No capítulo anterior abordamos uma faceta da Marina Naves poetisa como
introdução do de um trabalho acadêmico, que ela revela a sua maturidade e
o grande talento literário. O título que ela deu ao excelente trabalho foi CAROSO.
Nesta edição, a primeira parte.
Quando a febre estabelece seu domínio na mente e cozinha cada fibra de pensamento em certeiros quarenta graus celsius, nela ela pinica e arde um incômodo imenso. Não há osso de unha ou de faca ancestral — dessas neolíticas expostas como prêmio nas vitrines dos museus da Europa, conquistadas a roubo de algum lugar do mundo — que seja capaz com afiado corte de cessar o que coça. E ela vai coçando.
Um dia ela ouviu de uma farmacêutica que a coceira é uma forma de dor. Processo inflamatório. É como o mosquito que mordisca uma impressão despercebida na pele humana e lá fica sua arte vermelha, o calombo, o sintoma mínimo de dor e um ruído de existência. Coceira. Processo inflamatório. E quanto mais coça mais vai ardendo, cozinhando a exatos quarenta graus celsius, ou um tanto-pouco menos, um pequeno incômodo que alimenta o outro.
Noutro dia ouviu também, da Rejeição, que a coceira gosta de sangrar. Seu gato a unha, mostra-lhe as garrinhas afiadas e, na mesma pele-banquete do mosquito, finca suas pequenas lâminas. Não dói tanto quando acontece, dorzinha fina e aguda. Mas agudo é o sino que anuncia a tristeza de pensar que até aquele bichinho a rejeita, aquele serzinho que morreria de fome sem seu cuidado e seu dinheiro. O sangue escorre dos arranhões. Mas o que mais incomoda mesmo é a coceira que ele anuncia.
Eu observo tudo de dentro como numa visão panorâmica. Tudo é escuro e quente dentro do corpo humano, o pulsar do coração intermitente dá ritmo aos dias e às noites sem fim — até o fim derradeiro. Às vezes entediado no meu tear de nódulo hepático, com a companhia dessas gordurinhas amareladas agarradas ao tecido do órgão, me pergunto se outros caroços, desses que ficam no útero e crescem feito parasitas, sentem-se amedrontados com a escuridão do Corpo. Sentem-se, será, assustados com o tudum-tudum-tudum do átrio-ventrículo? O respirar do pulmão engasgado de ansiedade os põe ansiosos também?
De dentro da profundidade dos músculos vermelhos de hemoglobina eu a observo. Sei tudo sobre seus pensamentos e sua jornada no mundo. Não estive sempre aqui, mas o resto do seu corpo me contou sobre sua história. Agora tudo sei sobre ela, e nada ela sabe sobre mim, nem mesmo sobre minha existência sorrateira. Embora não se possa saber ao certo há quanto tempo eu exista, ancião ou engatinhando ainda, em minha carne passou cada cerveja gelada digerida em sua juventude festeira. Cada lata de energético, cada remédio. E quantos remédios!
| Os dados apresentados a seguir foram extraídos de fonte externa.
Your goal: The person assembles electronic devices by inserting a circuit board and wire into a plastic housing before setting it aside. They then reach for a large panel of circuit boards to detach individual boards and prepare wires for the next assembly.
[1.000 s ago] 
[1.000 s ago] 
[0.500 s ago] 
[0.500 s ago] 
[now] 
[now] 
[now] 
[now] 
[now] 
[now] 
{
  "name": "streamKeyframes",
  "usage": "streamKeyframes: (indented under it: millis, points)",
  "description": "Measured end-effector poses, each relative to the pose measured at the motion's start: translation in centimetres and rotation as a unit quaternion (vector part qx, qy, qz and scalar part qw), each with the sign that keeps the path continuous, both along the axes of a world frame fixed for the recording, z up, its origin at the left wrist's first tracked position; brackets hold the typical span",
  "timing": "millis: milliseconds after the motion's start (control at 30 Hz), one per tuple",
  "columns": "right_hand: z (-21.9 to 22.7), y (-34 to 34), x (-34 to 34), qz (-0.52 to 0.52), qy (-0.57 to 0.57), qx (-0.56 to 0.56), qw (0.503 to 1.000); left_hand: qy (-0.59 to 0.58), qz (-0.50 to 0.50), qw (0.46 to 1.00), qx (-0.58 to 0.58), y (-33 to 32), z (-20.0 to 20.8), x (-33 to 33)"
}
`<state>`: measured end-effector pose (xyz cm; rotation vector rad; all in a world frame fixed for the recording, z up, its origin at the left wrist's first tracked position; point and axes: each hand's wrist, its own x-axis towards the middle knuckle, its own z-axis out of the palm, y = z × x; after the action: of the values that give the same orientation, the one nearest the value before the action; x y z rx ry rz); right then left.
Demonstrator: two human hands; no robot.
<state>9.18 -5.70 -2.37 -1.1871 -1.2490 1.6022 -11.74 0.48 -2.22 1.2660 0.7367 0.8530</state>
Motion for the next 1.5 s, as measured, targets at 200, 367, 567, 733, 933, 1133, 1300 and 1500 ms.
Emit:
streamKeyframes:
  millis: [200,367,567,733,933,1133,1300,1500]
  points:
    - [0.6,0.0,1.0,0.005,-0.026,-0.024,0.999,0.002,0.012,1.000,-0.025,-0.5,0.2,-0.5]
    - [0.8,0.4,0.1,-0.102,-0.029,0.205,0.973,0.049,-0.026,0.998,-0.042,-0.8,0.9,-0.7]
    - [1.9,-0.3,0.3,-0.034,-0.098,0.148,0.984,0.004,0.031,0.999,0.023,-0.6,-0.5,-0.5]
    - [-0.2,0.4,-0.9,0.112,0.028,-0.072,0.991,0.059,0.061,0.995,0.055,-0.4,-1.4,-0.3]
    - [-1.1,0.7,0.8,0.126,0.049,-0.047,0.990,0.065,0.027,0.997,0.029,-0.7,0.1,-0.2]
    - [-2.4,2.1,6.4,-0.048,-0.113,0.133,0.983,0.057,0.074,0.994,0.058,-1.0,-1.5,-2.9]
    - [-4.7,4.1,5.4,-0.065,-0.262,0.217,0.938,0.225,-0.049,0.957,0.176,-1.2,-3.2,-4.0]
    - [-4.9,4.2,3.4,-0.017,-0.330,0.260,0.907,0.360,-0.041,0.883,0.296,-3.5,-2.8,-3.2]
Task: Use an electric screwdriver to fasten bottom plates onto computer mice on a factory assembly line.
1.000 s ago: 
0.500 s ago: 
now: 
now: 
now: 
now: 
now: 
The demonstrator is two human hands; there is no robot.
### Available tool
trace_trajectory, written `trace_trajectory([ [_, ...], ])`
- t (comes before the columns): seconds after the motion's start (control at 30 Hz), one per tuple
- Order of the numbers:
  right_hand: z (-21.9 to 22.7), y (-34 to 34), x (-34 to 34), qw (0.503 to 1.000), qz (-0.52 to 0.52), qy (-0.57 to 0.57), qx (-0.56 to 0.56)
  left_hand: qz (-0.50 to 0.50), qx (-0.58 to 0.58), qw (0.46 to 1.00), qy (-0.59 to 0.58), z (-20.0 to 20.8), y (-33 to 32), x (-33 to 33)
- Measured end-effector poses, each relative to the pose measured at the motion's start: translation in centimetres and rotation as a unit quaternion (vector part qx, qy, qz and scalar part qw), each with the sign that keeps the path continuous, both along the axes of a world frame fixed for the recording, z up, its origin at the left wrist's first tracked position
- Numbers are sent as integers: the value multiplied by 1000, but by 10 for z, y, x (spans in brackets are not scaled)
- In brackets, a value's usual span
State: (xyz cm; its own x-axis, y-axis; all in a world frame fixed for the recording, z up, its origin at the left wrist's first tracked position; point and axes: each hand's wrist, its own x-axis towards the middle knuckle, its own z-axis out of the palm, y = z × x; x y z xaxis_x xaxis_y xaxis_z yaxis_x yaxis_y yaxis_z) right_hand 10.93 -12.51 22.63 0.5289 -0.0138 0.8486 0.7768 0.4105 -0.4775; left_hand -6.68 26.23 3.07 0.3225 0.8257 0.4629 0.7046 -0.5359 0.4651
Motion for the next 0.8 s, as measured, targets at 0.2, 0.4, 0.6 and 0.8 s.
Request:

Se eu pudesse lhe deixaria uma nota em sua mesa de cabeceira ao primeiro raiar da lua, e assim lhe escreveria:
estive vigilante no momento
que teu sonho era de brancas ovelhas
Para lhe incutir medo, o que é da minha natureza, completaria:
“não temas”, disse o anjo forte, no entanto,
temia o anjo as más e ardentes centelhas
Pode parecer cruel a deixar experimentar esse suspense, mas já disse, é da minha natureza. Existo para entregar o sabor do medo aos humanos, embora talvez só quisesse um lugar para existir. Todos querem arrancar-me deles como querem arrancar-lhes os próprios traumas. Sou um trauma ossificado em carne. Mas não quero arrancá-los de mim. Por eles tenho carinho — são meu lar. Poderia ser o trauma uma morada?
Não importa. Hei de contar agora para quem puder me escutar, se é que há alguém, o que eu ouvi de outras partes de seu corpo. Contarei sobre sua vida e de tudo o que sei, porque tudo sei — tudo que ela é é de meu conhecimento. Seus medos, sonhos, seus ensejos e desejos mais profundos, profundos como as águas escuras do rio que serpenteia em sua memória. Me disseram as sinapses do seu cérebro.
Talvez tenha sido a cabeça também, não sei, mas acho que foi o coração: o que mais dói lá dentro e une todas as coisas lá no fundo é uma saudade cortante de casa – que casa? – uma casa que não volta, morada na memória. Algo perdido no selecionar, guardar e recuperar de acontecimentos da vida. Mas eu tudo sei por que seu corpo tudo sabe e tudo me conta. E vou contar para quem quiser ouvir, hoje, alguns fios esquecidos do tecido da lembrança.